I wasn’t necessarily looking forward to reading Springsteen On Springsteen: Interviews, Speeches And Encounters (Chicago Review Press), edited by New Jersey journalist Jeff Burger. Truth be told, I just wanted to see if my own interview (“The Return Of The Native,” Aquarian Weekly October 11, 1978) would be included. And it was.
Yet as I started reading, an endearing portrait of the artist emerged: caring, responsible, well-versed in those musical heroes who came before him. He loves all the same artists I love. His eloquence in the interview situation is yet another art form. And you get to know him…I mean, really know him this time. Coming, as this book does, on the heels of Peter Ames Carlin’s highly recommended and epic Bruce biography, this one was more than a pleasant surprise. It was a mini-revelation.
When he talks about mixing rhythm ‘n’ blues early on with beat poetry, his early work all comes into focus. How fascinating is it that he complains to reporter after reporter about money! “We’re at the lowest we’ve ever been right now,” he tells Jerry Gilbert. “Hopefully, I’ll be getting some money from Columbia and maybe with David Bowie doing some of the songs that’ll be good.” (Bowie did, indeed, record “Growin’ Up” and “It’s Hard To Be A Saint In The City.”) Bruce is described early on by numerous reporters as bedraggled, scruffy, skinny and long-haired in clothes that he seems to have been in for days. He stumbles when he walks and he mumbles when he talks.
“We won’t play any place over 3,000 [capacity], that’s the highest we want to do. We don’t want to get any bigger. And that’s even too big,” he tells the late Paul Williams in 1974 for New Times, a defunct magazine that never ran the piece because they “weren’t sure anybody would be interested.”
He admits to DJ Dave Herman of publicly defacing a Hollywood billboard advertising his album with black spray paint. Numerous interviews having him cop to jumping over the wall at Graceland in Memphis and ringing the doorbell wanting to meet Elvis. When accosted by the guard, he proclaims that he’s a rock star who’s been on the covers of Time and Newsweek before he’s thrown out. He admits it was a mistake…especially when fans do the same at his house years later.
He talks about religiously writing down the Top 10 every Wednesday (I did the same thing) and admits that he doesn’t consider himself a revolutionary artist like Dylan or Elvis but a “nuts and bolts” artist built for the long haul. He talks of his humble beginnings, watching his father struggle for work, and not feeling a part of the community so, like other musicians, he makes his own…a band.
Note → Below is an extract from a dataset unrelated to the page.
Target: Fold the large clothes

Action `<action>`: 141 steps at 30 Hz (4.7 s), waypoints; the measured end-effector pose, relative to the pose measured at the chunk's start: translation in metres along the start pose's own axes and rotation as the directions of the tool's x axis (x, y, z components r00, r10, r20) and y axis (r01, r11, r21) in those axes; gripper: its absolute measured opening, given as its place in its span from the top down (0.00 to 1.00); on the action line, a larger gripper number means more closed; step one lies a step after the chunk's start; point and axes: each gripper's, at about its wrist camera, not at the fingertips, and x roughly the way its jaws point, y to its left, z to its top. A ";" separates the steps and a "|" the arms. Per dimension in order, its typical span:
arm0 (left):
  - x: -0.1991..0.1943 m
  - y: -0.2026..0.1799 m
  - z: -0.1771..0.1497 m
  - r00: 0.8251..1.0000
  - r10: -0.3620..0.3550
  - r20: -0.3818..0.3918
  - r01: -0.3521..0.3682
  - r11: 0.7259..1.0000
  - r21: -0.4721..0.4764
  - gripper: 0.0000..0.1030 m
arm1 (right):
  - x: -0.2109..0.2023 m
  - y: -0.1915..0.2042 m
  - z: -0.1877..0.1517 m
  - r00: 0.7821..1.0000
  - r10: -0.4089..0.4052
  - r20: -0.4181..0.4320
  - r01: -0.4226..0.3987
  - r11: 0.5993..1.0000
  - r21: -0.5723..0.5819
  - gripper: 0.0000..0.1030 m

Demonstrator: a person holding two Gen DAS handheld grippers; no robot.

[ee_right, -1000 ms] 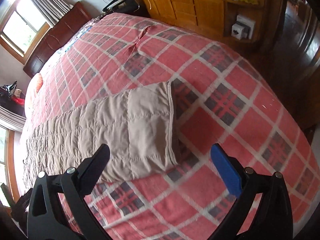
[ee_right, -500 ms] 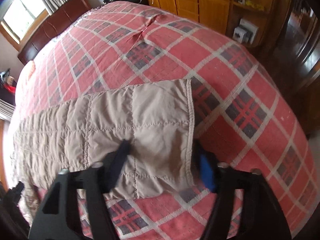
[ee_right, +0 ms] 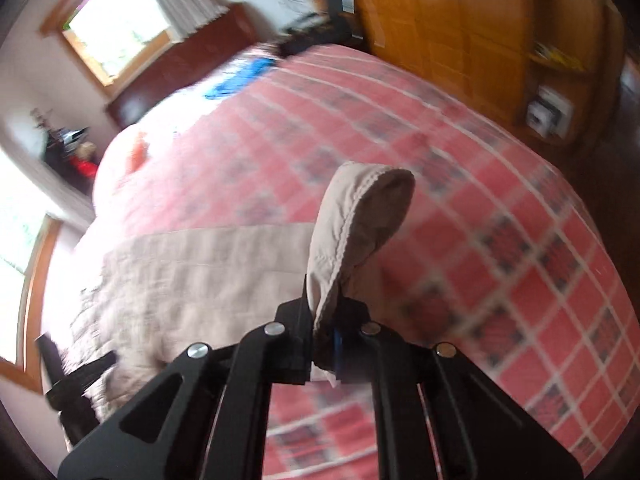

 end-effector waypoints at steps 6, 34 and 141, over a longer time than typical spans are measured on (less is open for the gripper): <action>0.001 0.000 -0.001 1.000 0.000 -0.001 0.000 1.000 0.015 0.82 | 0.010 0.099 -0.010 0.993 0.113 -0.036 -0.118 0.978 -0.170 0.94; -0.004 -0.044 0.000 0.997 -0.074 -0.029 0.075 0.995 0.058 0.69 | 0.058 0.182 -0.027 0.982 0.157 -0.106 -0.176 0.961 -0.211 0.62; -0.311 0.315 -0.151 0.712 0.692 0.117 -0.497 0.615 -0.612 0.38 | 0.102 0.355 -0.174 0.953 0.057 -0.296 -0.196 0.864 -0.464 0.53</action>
As for his marathon concerts, he tells Charlie Rose on TV, “I wanted it to be an extreme experience—an experience that wasn’t casual, that pushed at the limits. I wanted people to be brought to someplace and to come out of themselves.”
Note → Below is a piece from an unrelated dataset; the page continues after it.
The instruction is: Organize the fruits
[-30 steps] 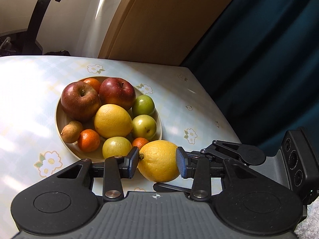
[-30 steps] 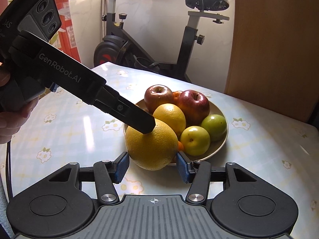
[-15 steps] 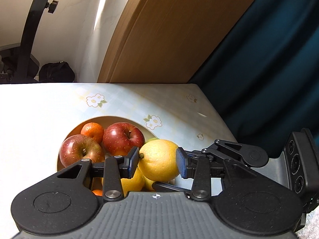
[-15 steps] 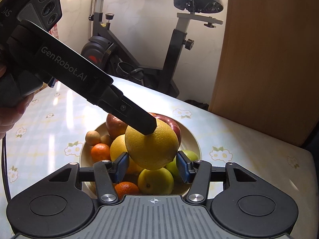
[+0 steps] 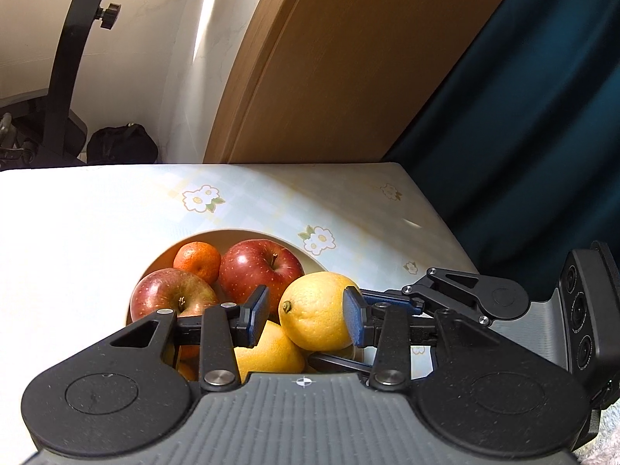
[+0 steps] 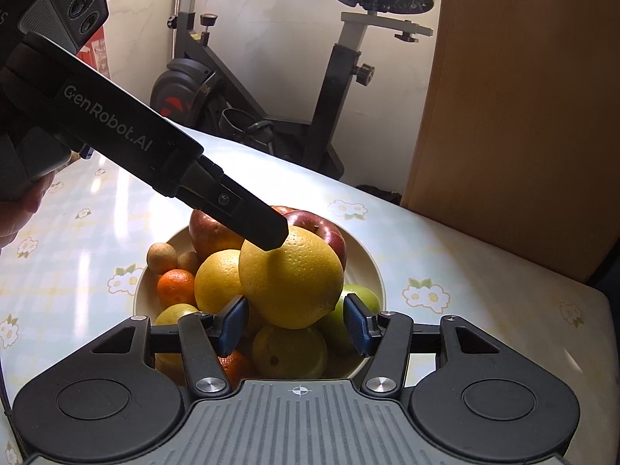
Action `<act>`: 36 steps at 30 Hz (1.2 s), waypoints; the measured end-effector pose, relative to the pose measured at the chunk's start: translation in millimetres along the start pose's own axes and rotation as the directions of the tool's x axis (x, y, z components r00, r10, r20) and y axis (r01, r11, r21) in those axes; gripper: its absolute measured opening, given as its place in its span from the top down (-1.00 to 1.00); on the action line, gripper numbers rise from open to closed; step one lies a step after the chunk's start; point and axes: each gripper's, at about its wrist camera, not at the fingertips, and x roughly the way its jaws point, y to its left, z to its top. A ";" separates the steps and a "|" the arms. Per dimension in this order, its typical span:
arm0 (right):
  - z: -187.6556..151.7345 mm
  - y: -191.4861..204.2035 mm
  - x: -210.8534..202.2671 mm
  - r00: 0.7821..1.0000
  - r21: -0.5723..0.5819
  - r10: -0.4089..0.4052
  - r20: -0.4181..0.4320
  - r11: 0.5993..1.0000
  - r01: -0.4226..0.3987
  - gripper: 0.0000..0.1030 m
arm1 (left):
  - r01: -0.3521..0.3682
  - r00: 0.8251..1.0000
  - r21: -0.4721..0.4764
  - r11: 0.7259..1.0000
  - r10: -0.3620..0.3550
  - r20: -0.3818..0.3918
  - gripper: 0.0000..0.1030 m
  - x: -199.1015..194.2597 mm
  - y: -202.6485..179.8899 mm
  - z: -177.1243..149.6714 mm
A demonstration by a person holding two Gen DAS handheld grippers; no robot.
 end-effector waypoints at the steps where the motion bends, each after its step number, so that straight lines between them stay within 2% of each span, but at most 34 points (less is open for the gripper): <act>1: -0.2 0.7 -0.6 1.000 -0.001 -0.004 0.000 1.000 0.004 -0.01 | -0.005 1.000 -0.003 1.000 0.005 0.005 0.13 -1.8 0.4 -0.9; 3: -1.0 1.4 -2.4 1.000 0.001 -0.012 0.002 1.000 0.012 -0.02 | -0.018 1.000 -0.001 1.000 0.018 0.014 0.07 -6.8 0.5 -2.6; 4: -1.2 1.6 -3.4 1.000 0.004 -0.014 0.003 1.000 0.014 -0.04 | -0.034 0.999 0.002 0.999 0.034 0.023 -0.02 -11.5 -0.4 -3.9; 9: -2.2 2.0 -10.2 0.999 0.029 -0.034 0.012 0.999 0.034 -0.09 | -0.077 0.995 0.005 0.997 0.076 0.057 -0.08 -26.9 -0.5 -8.0; 16: -3.3 6.7 -26.4 0.998 0.068 -0.061 0.034 0.996 0.059 -0.15 | -0.176 0.979 0.032 0.984 0.172 0.106 -0.34 -51.1 -5.4 -14.8; 19: -3.8 8.1 -38.2 0.995 0.109 -0.084 0.056 0.991 0.078 -0.33 | -0.252 0.960 0.054 0.966 0.242 0.144 -0.45 -64.0 -9.9 -19.5; 23: -5.3 10.1 -57.3 0.990 0.175 -0.106 0.093 0.981 0.088 -0.59 | -0.307 0.937 0.091 0.947 0.285 0.202 -0.62 -85.2 -17.5 -28.8; 27: -8.0 12.5 -73.4 0.986 0.220 -0.124 0.112 0.971 0.097 -1.00 | -0.347 0.919 0.082 0.934 0.321 0.230 -0.83 -103.8 -21.4 -39.5; 32: -7.9 19.9 -96.3 0.982 0.273 -0.125 0.140 0.958 0.083 -0.99 | -0.352 0.912 0.054 0.935 0.329 0.244 -0.84 -125.5 -24.7 -51.2; 36: -4.9 31.1 -118.6 0.974 0.276 -0.142 0.175 0.957 0.090 -0.99 | -0.384 0.892 0.037 0.922 0.360 0.275 -0.84 -146.5 -38.5 -61.8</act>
Regrets? He’s had a few. One was not getting back to novelist Walker Percy who wrote Bruce in 1989 and died in 1991. By 1996, though, Bruce had read Walker’s The Moviegoer novel and wrote to the novelist’s widow about how sorry he was not ever having returned Percy’s letter, saying it was one of the “great regrets” of his life. In 1997, backstage in Atlanta, he meets Percy’s nephew, Will Percy, and conducts one of the most heartfelt interviews of the book.
His speeches are the best: his 1989 Rock And Roll Hall Of Fame Induction Acceptance speech, his keynote address at the 2012 South By Southwest Music Festival, his 2011 eulogy at the funeral of Clarence Clemons.
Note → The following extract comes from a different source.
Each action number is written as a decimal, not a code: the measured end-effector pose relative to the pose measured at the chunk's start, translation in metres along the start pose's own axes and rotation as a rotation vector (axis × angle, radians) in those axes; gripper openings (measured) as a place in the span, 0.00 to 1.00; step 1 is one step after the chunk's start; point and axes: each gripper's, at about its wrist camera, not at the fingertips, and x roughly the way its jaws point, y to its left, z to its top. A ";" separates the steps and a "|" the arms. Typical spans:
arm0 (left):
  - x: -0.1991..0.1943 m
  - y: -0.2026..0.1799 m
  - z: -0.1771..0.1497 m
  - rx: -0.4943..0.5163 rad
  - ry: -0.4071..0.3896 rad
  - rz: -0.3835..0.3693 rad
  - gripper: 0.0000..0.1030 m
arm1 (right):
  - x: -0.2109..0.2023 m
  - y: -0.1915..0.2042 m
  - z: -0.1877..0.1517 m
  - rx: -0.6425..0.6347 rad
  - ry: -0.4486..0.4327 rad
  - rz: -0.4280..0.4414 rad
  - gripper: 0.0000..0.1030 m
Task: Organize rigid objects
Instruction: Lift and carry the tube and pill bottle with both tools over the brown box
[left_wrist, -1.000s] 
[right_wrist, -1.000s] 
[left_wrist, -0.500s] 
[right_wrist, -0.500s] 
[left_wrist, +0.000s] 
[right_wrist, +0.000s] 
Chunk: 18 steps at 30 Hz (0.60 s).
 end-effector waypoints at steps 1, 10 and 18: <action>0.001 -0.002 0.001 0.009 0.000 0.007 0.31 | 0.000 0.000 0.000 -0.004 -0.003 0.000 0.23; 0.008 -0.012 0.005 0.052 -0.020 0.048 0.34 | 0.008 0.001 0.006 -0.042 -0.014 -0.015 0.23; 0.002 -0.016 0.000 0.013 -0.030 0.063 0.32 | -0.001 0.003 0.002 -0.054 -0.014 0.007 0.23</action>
“I was influenced by so many great musicians that meant such a great, great deal to me and who I can never really repay,” he tells Brian Williams of NBC-TV. “Music is so intensely personal and strikes you on such an emotional level that it leaves you feeling like you owe a great debt to the people that moved you that deeply. And it’s a lovely thing to owe someone. And when I see the guys that did that for me—and I’ve had the opportunity of actually meeting a lot of the guys that did that for me—it’s a wonderful feeling.”
As I said, you really do feel like you know Bruce after you finish this book.